For the entries below, repeat exactly each line starting with the one that contains "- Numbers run" and going on through the one that contains "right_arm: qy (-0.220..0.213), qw", and no others.

*** Opening Material for this task ***

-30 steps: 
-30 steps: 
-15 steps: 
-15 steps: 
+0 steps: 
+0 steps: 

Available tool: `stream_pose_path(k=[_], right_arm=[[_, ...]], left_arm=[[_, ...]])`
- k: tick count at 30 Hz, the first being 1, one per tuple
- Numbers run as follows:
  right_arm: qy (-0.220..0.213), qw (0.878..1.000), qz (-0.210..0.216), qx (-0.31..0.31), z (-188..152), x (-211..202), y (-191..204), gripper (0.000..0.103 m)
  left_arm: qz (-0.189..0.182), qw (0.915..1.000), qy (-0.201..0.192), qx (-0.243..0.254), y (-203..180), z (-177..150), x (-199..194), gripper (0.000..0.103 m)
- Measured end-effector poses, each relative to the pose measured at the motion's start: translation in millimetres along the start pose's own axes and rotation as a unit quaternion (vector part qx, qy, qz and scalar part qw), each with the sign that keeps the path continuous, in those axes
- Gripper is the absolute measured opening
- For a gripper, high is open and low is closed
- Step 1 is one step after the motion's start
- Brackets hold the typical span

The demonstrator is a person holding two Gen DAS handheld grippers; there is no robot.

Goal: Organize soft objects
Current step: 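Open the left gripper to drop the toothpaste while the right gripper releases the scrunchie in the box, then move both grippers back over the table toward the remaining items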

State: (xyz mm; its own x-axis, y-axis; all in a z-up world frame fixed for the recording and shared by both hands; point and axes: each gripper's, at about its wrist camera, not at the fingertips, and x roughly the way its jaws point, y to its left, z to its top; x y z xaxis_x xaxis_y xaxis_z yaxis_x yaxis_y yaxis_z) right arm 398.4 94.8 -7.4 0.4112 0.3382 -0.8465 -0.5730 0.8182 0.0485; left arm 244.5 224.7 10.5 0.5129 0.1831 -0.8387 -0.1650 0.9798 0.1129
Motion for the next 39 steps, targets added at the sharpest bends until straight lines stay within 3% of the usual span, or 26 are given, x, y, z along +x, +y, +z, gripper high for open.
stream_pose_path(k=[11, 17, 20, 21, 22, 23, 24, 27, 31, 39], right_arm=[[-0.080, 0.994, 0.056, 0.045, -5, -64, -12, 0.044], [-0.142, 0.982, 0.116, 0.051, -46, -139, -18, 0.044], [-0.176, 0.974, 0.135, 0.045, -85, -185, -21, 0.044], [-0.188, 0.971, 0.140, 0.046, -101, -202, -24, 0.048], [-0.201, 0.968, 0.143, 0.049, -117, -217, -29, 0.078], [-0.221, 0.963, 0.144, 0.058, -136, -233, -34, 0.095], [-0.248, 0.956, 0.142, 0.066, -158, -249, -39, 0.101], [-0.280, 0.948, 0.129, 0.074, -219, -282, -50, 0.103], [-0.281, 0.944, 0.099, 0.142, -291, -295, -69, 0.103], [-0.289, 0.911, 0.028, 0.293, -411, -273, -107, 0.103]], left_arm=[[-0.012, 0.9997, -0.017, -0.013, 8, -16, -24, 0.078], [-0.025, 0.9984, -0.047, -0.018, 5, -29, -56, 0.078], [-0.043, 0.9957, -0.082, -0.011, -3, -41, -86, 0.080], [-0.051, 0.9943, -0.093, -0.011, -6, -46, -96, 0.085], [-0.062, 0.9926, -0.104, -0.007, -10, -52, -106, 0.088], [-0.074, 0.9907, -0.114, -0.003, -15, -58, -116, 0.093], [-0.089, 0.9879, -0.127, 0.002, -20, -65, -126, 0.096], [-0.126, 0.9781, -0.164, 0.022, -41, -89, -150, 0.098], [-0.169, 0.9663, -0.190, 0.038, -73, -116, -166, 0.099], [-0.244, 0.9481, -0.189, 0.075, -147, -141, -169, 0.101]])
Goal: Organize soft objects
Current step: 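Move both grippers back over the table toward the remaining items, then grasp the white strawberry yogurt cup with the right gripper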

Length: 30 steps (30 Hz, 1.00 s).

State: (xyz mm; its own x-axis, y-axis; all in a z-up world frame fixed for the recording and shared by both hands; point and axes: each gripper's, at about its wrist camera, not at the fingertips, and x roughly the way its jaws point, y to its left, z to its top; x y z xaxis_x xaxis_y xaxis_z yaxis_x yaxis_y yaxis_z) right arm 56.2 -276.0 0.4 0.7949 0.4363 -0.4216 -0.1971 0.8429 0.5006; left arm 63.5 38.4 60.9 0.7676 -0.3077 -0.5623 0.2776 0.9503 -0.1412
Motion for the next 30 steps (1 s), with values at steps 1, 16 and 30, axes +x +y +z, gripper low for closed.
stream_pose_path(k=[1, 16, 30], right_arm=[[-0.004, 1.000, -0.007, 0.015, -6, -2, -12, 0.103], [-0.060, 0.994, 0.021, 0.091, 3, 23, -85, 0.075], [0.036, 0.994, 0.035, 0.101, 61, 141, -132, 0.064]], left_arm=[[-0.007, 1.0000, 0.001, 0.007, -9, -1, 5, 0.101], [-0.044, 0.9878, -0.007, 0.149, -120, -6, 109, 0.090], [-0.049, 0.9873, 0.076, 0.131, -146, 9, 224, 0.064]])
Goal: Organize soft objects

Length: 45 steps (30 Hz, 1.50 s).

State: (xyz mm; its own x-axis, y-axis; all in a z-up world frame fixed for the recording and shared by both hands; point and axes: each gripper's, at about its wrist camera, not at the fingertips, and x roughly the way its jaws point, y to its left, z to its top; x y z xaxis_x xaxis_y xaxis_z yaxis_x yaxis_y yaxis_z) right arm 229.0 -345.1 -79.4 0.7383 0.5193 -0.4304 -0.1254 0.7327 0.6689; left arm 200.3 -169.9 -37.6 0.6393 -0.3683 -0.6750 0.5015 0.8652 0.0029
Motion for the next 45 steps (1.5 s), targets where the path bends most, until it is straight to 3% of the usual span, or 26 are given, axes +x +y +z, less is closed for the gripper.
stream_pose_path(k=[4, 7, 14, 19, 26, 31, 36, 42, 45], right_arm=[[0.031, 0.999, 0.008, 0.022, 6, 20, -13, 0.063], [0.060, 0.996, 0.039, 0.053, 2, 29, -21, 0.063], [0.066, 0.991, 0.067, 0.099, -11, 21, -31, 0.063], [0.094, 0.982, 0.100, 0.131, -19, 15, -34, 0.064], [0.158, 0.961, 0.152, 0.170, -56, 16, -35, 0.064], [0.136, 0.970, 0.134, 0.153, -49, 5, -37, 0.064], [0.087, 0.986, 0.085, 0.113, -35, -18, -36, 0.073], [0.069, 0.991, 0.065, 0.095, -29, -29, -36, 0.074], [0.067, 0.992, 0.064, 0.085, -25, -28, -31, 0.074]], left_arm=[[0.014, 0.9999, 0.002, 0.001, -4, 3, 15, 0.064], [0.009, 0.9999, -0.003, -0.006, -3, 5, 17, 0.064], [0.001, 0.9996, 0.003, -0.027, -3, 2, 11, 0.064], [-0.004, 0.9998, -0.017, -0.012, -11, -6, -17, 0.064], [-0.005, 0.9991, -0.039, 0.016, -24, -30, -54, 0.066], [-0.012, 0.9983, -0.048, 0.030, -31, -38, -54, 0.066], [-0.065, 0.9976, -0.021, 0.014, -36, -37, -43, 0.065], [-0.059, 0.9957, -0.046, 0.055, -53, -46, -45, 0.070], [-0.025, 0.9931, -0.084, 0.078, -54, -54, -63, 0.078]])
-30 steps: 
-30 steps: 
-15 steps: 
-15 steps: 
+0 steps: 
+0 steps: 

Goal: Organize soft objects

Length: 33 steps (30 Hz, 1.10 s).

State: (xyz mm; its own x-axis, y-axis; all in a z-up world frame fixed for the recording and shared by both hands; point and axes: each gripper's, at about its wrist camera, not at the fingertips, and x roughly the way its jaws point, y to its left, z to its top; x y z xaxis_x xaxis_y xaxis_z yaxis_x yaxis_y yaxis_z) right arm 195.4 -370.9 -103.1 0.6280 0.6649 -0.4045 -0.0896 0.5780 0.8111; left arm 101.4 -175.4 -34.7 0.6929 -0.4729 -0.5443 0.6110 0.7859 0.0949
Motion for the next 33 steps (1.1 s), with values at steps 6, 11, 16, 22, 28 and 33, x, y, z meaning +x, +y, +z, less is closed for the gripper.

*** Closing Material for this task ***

# [Reply]
- Numbers run as follows:
  right_arm: qy (-0.220..0.213), qw (0.878..1.000), qz (-0.210..0.216), qx (-0.31..0.31), z (-188..152), x (-211..202), y (-191..204), gripper (0.000..0.103 m)

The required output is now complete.